Aplicativos auxiliam pequenos produtores no interior do Ceará

Duas experiências, que nasceram nos campi Crato e Tianguá do IFCE, possibilitam a utilização de ferramentas tecnológicas no fomento à agricultura familiar. Os apps atuam como uma ponte entre agricultores e consumidores.

30/12/19 – 11h13

Projetos desenvolvidos no interior do Ceará fizeram o conhecimento atravessar os muros da universidade para impactar diretamente na vida de pequenos produtores. Duas iniciativas protagonizadas por estudantes dos campi de Tianguá e Crato, do Instituto Federal de Educação, Ciência e Tecnologia do Ceará (IFCE), possibilitaram a criação de aplicativos (apps) usados no comércio local de produtos oriundos da agricultura familiar.

O Agromais foi planejado com o objetivo de ser uma ponte entre produtores e consumidores. A ferramenta surgiu a partir de uma disciplina do curso de Bacharelado em Sistema de Informação, no Campus do Crato, diante da necessidade de criar uma espécie de “classificado digital” para facilitar a comercialização da produção familiar durante a Feira de Animais do Crato, evento que reúne, semanalmente, produtores rurais da região.

“De um modo simplificado, o aplicativo funciona com três perfis. Um é do administrador, que é a própria Prefeitura. Este perfil cadastra e gerencia os anúncios. O outro perfil é do feirante, que pode fazer seu autocadastro mas só consegue anunciar o que a Prefeitura libera; e temos o perfil do visitante, sem necessidade de se cadastrar e com acesso a todos os anúncios”, explica o professor Robson Feitosa, tutor do Agromais.

Utilização

Talita Alves, produtora de geleia orgânica feita a partir de alimentos adquiridos na agricultura familiar, foi a primeira a ter seus produtos expostos no catálogo. É no celular de Charles Silva, esposo da empreendedora, que ele está instalado. “O aplicativo é bem intuitivo, simples de ser usado e o designer é todo moderno”, relata Charles. “Quando você acessa, existe o catálogo com o produto e uma breve descrição”. O casal divulga seus produtos na Feirinha de Orgânicos, que ocorre aos sábados, no Centro do Crato.
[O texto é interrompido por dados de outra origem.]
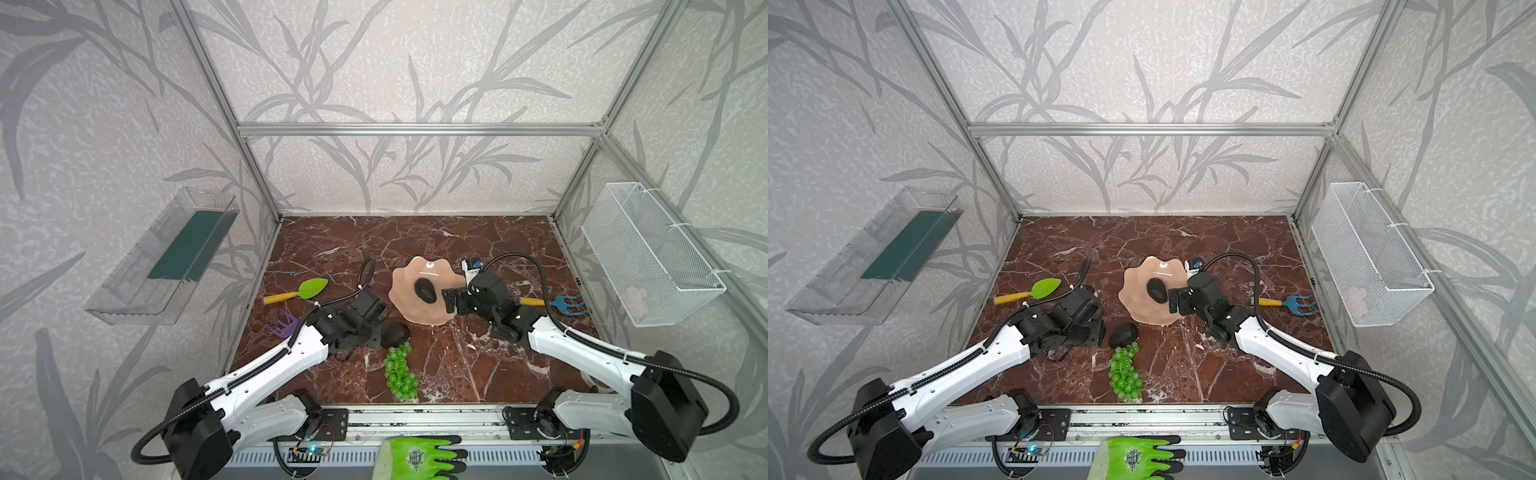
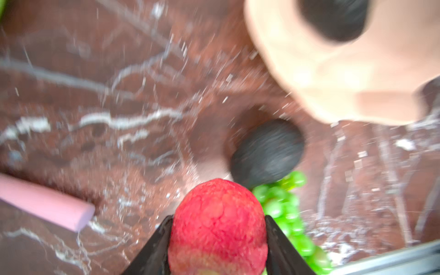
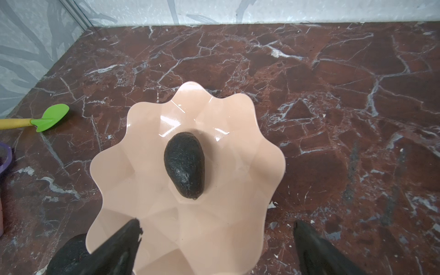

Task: Place and organize the fake fruits in the fruit bowl
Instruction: 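Lift the red apple with the left gripper into the pink bowl and release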

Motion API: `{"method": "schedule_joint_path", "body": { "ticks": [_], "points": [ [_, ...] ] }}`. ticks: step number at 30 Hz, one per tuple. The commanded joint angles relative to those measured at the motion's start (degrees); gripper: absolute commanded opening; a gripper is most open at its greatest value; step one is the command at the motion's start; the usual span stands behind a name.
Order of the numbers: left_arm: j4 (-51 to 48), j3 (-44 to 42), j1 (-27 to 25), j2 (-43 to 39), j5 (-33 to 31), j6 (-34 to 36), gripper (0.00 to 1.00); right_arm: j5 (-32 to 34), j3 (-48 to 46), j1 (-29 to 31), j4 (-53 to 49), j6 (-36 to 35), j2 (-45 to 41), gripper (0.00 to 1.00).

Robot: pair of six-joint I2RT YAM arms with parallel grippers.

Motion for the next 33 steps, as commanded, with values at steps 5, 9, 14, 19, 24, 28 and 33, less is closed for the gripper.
{"method": "schedule_joint_path", "body": {
  "ticks": [5,9,14,19,24,28,33],
  "points": [
    [0.65,14.68,0.34,13.53,1.18,11.48,0.54,0.63,-3.0,-1.49,-0.51,1.36,-5.83,0.99],
    [0.09,24.3,0.4,23.45,2.3,15.25,0.54,0.73,-4.47,-2.11,-1.37,1.93,-8.73,0.99],
    [-3.21,33.73,0.37,34.56,2.6,16.58,0.54,0.86,-6.3,-2.77,-2.92,2.75,-12.45,0.99],
    [-3.16,37.01,0.42,41.27,3.06,16.95,0.53,0.62,-7.55,-2.98,-3.65,2.94,-14.68,0.99],
    [-3.49,38.31,0.39,44.85,3.14,15.95,0.53,0.25,-8.3,-3.43,-3.56,2.82,-15.26,0.99],
    [-2.6,38.57,0.39,46.78,3.62,14.94,0.53,-0.21,-8.77,-3.7,-2.94,2.91,-15.09,0.99],
    [-3.02,39.8,0.32,49.23,4.14,14.32,0.54,-0.85,-8.71,-4.31,-3.02,2.58,-15.3,0.99]
  ]
}}
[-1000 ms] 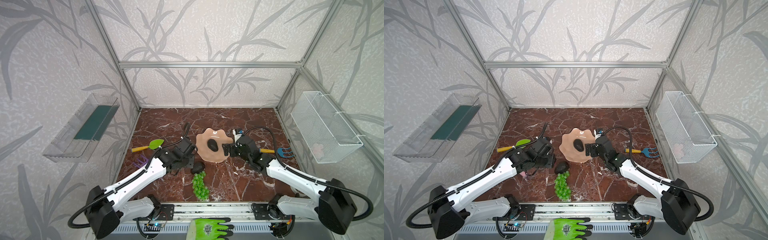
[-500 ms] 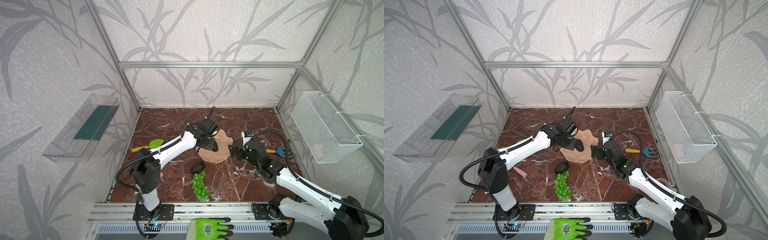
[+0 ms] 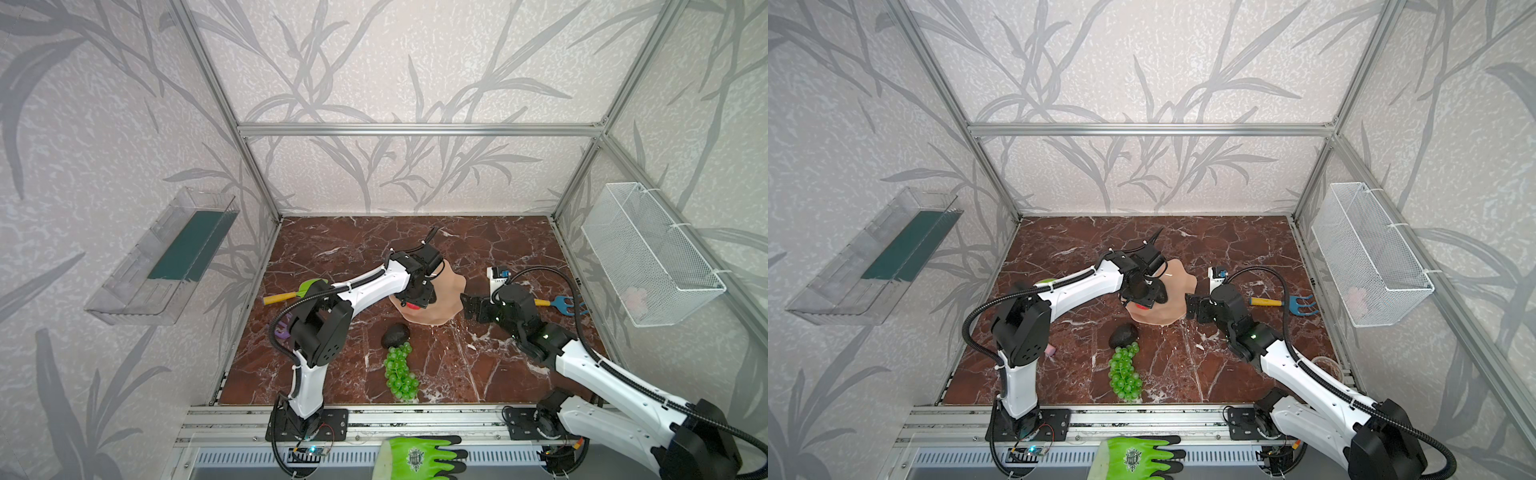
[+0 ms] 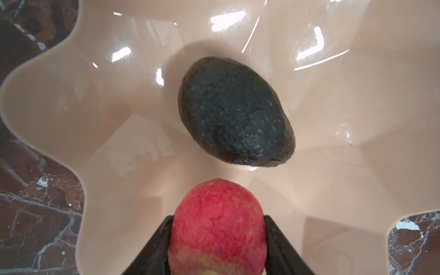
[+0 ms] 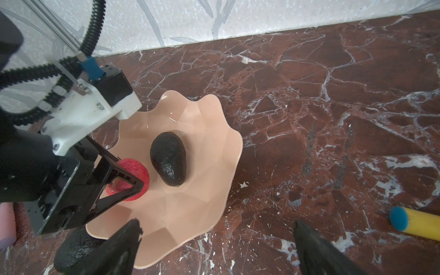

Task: Place and organize the fake fruits in the fruit bowl
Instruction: 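Lift the red apple with the left gripper into the pink bowl and release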

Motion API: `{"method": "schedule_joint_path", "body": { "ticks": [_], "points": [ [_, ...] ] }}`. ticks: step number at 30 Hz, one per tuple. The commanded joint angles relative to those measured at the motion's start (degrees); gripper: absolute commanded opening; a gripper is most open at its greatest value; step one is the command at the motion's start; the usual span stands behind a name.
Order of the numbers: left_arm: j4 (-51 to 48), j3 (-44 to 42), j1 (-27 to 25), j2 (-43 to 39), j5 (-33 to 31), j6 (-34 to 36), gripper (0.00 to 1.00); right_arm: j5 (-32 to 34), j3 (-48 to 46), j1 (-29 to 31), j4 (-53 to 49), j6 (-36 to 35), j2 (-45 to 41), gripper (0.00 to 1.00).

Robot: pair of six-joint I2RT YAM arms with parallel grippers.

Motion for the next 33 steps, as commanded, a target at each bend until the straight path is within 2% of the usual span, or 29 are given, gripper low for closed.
{"method": "schedule_joint_path", "body": {
  "ticks": [1,8,11,16,21,25,29,33],
  "points": [
    [-1.68,1.93,0.08,1.59,0.58,-0.54,0.54,-0.59,-0.42,-0.54,-0.26,-0.01,-1.14,0.99],
    [-2.29,3.08,0.03,3.78,0.96,-0.99,0.55,-0.77,-0.7,-1.17,-0.49,0.07,-1.97,0.99],
    [-2.23,2.99,0.03,3.69,0.88,-1.34,0.6,-0.92,-0.69,-1.35,-0.64,-0.05,-2.1,0.99],
    [-1.38,2.39,0.07,2.88,0.89,-1.69,0.75,-1.07,-0.54,-1.68,-0.64,-0.09,-1.93,0.99],
    [-0.35,0.97,0.11,0.0,-0.72,-2.39,0.79,-1.13,-0.35,-1.95,-0.84,-0.3,-2.02,0.99],
    [-0.07,-0.68,0.36,-6.47,-4.98,-2.82,0.8,-1.33,0.12,-2.27,-1.01,-0.71,-1.68,0.99],
    [1.25,-4.61,0.59,-17.81,-9.8,-3.01,0.83,-1.65,0.79,-2.41,-1.0,-1.08,-0.56,0.99],
    [7.13,-16.1,0.62,-30.99,-10.62,-1.27,0.88,-1.82,0.96,-2.49,0.09,-0.96,1.16,0.99]
  ]
}}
Por estar em desenvolvimento e com expectativas de receber melhorias, Charles acredita que a incorporação de alguns instrumentos pode deixar a ferramenta mais atrativa. “A dificuldade é que o espaço para descrever os produtos é muito pequeno. Outra coisa é que a gente só pode colocar uma imagem do produto por vez e isso dificulta um pouco”, avalia  Charles Silva.

Serra da Ibiapaba

Em Tianguá, a necessidade de criar uma ferramenta economicamente viável aos pequenos agricultores surgiu a partir da Instrução Normativa Conjunta 02/2018, que tornou obrigatória a rastreabilidade de hortifrútis. Neste cenário, os estudantes João Ipolito e Marcelo Meneses Lima, do curso de Ciência da Computação, desenvolveram o QrHFruit. O app facilita a rotulagem e rastreabilidade de produtos hortifrutigranjeiros.

Quatro vezes mais barato do que o serviço disponibilizado em valor de mercado, o aplicativo é uma solução mais viável aos pequenos agricultores familiares que precisam se adequar à nova regra. “Muitos pequenos produtores têm nos procurado para explicar como funciona o aplicativo”, pontua Clemilton Ferreira, professor do IFCE Tianguá.
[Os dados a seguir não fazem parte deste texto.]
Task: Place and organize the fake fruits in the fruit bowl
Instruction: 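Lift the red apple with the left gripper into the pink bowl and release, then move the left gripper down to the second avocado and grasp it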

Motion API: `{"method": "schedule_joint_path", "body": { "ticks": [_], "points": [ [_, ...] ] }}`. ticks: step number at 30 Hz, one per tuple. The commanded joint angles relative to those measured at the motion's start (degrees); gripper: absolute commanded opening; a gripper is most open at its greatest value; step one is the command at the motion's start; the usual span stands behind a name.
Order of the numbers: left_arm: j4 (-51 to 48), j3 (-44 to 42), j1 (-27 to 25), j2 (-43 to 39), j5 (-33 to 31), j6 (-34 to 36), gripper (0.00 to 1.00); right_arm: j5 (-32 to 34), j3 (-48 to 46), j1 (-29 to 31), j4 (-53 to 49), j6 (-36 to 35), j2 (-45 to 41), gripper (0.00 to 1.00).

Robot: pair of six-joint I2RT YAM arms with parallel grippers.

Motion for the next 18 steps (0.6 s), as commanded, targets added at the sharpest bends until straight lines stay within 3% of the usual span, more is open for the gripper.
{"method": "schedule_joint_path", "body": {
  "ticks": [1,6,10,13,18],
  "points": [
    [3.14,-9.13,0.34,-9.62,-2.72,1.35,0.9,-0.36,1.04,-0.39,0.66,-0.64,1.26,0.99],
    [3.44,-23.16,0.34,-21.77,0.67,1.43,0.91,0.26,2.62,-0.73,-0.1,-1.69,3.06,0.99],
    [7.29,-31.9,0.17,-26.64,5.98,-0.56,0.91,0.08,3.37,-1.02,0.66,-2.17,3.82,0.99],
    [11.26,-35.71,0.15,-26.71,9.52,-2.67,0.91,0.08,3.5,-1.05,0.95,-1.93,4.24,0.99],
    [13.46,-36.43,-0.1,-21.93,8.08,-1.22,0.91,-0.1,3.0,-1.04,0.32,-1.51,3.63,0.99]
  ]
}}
Segundo ele, o preço de mercado para a geração do código de rastreio custa em torno de R$ 600 por mês. No caso do QrHFruit, este valor chega a R$ 150. O valor serve, apenas, para manter o banco de dados do app ativo e ajudar na manutenção da ferramenta.

Por meio do aplicativo, os produtores familiares podem gerar etiquetas adesivas de rastreio de forma automática, facilitando o trabalho de rotulagem dos alimentos a custo mais baixo. “O aplicativo é de fácil manuseio e ainda tem a opção de ser usado por meio de impressão via Bluetooth, sem necessidade de internet”, ressalta Clemilton Ferreira.

Além disso, o consumidor final pode saber todo o percurso do produto.

“O propósito do QrHFruit é ajudar na comunidade. Muitos agricultores não têm condições de pagar e nós tivemos que fazer isso para solucionar o problema deles”, relata Marcelo Meneses Lima, estudante que ajudou a desenvolver o projeto.